Adam Silver, who has emerged as a forward-thinking and responsible leader through the coronavirus pandemic, provided an NBA update during an interview with SportsCenter on Wednesday, In it, he floated the idea of staging a charity game between players as a diversion for fans.

"A third option that we are looking at now ... the impact on the national psyche of having no sports programming on television," he said. "And one of the things we've been talking about are, are there conditions in which a group of players could compete -- maybe it's for a giant fundraiser or just the collective good of the people -- where you take a subset of players and, is there a protocol where they can be tested and quarantined and isolated in some way, and they could compete against one another?"

While Silver's heart is in the right place, such an idea seems extremely unlikely to happen. The logistics are difficult and the optics (there's that dreaded word again) would not be beneficial to the league. Yes, raising money for charity is of crucial importance. But there's nothing stopping those associated with the league and public and private sectors from reaching into their wallets right now. Staging a game where the risk has been mitigated -- but still carries a risk -- is not essential to the ultimate goal.

The elephant in the room is the somewhat stunning trend of NBA players having more access to coronavirus testing than virtually anyone else in society. Silver addressed that perception by saying the league has simply been following the advice of medical professionals.

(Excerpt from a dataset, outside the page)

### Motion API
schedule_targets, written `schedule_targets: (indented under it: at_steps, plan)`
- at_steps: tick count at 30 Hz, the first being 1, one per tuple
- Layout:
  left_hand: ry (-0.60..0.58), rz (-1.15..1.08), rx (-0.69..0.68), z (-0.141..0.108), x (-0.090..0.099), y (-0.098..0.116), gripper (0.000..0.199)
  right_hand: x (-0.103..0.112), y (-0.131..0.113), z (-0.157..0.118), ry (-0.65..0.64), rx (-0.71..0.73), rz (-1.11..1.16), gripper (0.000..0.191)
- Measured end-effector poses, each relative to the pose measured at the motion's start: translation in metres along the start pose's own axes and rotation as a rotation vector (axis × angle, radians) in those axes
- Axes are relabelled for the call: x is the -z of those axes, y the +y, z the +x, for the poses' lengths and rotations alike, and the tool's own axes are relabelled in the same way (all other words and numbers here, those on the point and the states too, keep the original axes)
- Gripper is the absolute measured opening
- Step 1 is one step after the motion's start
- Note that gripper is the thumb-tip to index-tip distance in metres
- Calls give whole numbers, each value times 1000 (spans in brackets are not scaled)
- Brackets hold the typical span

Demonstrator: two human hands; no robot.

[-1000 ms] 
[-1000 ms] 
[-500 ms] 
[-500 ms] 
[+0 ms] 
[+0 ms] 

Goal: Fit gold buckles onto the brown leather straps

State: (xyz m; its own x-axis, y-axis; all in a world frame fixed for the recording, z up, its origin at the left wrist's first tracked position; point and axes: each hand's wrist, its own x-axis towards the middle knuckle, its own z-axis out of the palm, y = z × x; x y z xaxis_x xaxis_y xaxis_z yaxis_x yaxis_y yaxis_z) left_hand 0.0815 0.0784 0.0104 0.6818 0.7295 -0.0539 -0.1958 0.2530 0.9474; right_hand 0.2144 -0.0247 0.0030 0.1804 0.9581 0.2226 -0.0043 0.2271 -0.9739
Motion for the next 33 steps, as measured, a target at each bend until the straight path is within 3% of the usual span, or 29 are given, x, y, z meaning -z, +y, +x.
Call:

Whatever you think about what has happened with the testing in the haves vs. have nots department, it'll be under closer scrutiny going forward. Using up dozens of tests -- perhaps with a few rounds of testing -- all so professional athletes can play a game that doesn't matter is a tremendous misuse of resources. At least for now. Hopefully, not far down the road, the idea can be revisited with the assurance the public is also being served and protected.

Again, there's no reason to criticize the NBA for the idea. Wanting to do something to bring joy to an increasingly joyless nation is admirable. But this, like everything else, must be weighed critically before advancing.